The forensics team found some hair on Tester’s shirt, so Landers took the Hayes girl’s statement and parlayed it into a search warrant for Erlene Barlowe’s house the next day. He also persuaded the judge to sign an order saying that both Erlene Barlowe and Angel Christian had to give him hair samples. They hadn’t found a goddamned thing in Barlowe’s house, not even so much as a porn video. Landers took a photograph of the girl, though. She had a nasty bruise on her face.
There was no sign of a red Corvette. Landers ran Erlene Barlowe’s name through every database the TBI had. No Corvette registered to her anywhere.
He got a call from the lab a few days later. Two hairs that were found on Tester’s shirt matched the girl. That was the best evidence they had, and as far as Landers was concerned, it wasn’t much. The lab also said the preacher had a date rape drug in his system-GHB, otherwise known as Georgia Home Boy. Whoever killed him drugged him.

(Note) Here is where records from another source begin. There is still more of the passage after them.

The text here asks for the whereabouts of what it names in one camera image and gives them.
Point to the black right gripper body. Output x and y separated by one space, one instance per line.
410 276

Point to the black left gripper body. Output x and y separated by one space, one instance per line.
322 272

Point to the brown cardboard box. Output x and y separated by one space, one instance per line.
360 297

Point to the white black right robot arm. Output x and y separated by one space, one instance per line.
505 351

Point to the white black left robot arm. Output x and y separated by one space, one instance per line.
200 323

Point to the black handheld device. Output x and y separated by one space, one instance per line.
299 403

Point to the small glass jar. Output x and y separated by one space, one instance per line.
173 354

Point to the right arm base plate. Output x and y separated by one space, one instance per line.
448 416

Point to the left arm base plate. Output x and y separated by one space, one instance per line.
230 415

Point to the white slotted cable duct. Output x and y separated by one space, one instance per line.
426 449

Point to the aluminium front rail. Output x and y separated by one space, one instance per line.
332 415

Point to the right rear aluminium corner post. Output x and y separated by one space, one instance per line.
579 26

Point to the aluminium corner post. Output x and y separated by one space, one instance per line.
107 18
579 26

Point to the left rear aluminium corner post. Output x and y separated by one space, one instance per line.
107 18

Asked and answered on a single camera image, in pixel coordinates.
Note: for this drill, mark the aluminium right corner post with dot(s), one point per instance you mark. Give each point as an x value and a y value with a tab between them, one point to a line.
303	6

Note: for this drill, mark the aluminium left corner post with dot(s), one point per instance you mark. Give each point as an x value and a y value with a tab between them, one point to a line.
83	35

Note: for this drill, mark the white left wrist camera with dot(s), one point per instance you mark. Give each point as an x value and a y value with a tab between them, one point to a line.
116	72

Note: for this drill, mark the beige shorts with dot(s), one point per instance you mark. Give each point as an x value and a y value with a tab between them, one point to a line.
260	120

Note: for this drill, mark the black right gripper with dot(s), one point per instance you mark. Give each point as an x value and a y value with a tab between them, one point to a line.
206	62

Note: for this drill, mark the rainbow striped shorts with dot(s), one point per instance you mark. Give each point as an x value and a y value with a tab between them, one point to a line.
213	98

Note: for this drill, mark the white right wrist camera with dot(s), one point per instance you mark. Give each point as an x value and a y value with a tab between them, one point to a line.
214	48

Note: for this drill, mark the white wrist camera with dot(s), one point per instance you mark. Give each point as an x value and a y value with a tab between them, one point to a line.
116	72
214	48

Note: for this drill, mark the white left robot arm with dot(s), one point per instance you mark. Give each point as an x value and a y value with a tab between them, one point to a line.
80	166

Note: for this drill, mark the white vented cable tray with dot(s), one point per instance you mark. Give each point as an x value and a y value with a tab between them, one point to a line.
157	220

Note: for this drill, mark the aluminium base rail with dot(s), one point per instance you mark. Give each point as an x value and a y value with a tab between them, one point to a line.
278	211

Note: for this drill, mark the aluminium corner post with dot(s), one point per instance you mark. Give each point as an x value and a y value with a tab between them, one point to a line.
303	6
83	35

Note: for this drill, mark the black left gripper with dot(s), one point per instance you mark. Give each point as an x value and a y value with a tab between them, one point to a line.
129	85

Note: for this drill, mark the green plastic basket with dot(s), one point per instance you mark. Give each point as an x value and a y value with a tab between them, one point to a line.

Everybody knows you can get drugs at a strip bar, but Landers couldn’t prove the drug in the preacher’s body came from the Mouse’s Tail.
So when he went down to the DA’s office, Landers laid the case out for Deacon Baker. Two witnesses: the stripper who might have a grudge, and a clerk from the motel who saw a Corvette pull in behind Tester around midnight and thought she saw a woman go up the stairs towards Tester’s room. All the other employees at the club denied Tester was there, or at least said they didn’t notice him, but he’d definitely withdrawn money from an ATM at the bar just after eleven thirty. Erlene Barlowe had lied-
Landers was sure about that-and the others were probably lying. He had a DNA match from the Christian girl, a nasty bruise on her face, a shriveled penis (the medical examiner said it had been removed postmortem), no murder weapon, and a missing car. That was it. Oh, yeah, they also had a gem of a victim.
Fucking preacher at a strip club. An East Tennessee jury would love that.
”Let me keep our surveillance on Erlene Barlowe for a while longer, see if she makes a mistake,” Landers said.
”Here’s the real deal, Phil,” Deacon said, ”just between you and me, all right? I don’t give a damn about the victim’s son calling and I don’t care about that old hag over in Carter County. Hell, my secretary takes the calls anyway. It’s no skin off my butt.
But eight years ago, when I was running for DA for the first time against a powerful incumbent and I needed money the way a fat kid needs cake, that sorry SOB that owned the Mouse’s Tail gave my opponent five thousand in cash as a campaign contribution. Didn’t give me the first dime.”
”So?”
”I’ve been after him ever since. There have always been rumors that Gus Barlowe was running drugs out of the club, but we haven’t been able to catch them.”
”He’s dead, Deacon.”
”I know that, but his wife isn’t dead, is she?”
”We don’t have any evidence against her.”
Deacon waved his hand dismissively. ”You know how these things go, Phil. You’ve got a pretty strong circumstantial case. We’ll take it in front of the grand jury, get an indictment, and go arrest the girl.
She’ll most likely confess or roll on the Barlowe woman. If she doesn’t, I’ll file a death penalty notice and up the pressure on her. Don’t worry about it.
Let’s go ahead and shake this tree and see what falls out. Hell, this is an election year. It’d be a real feather in my cap to put that bitch out of business before August.”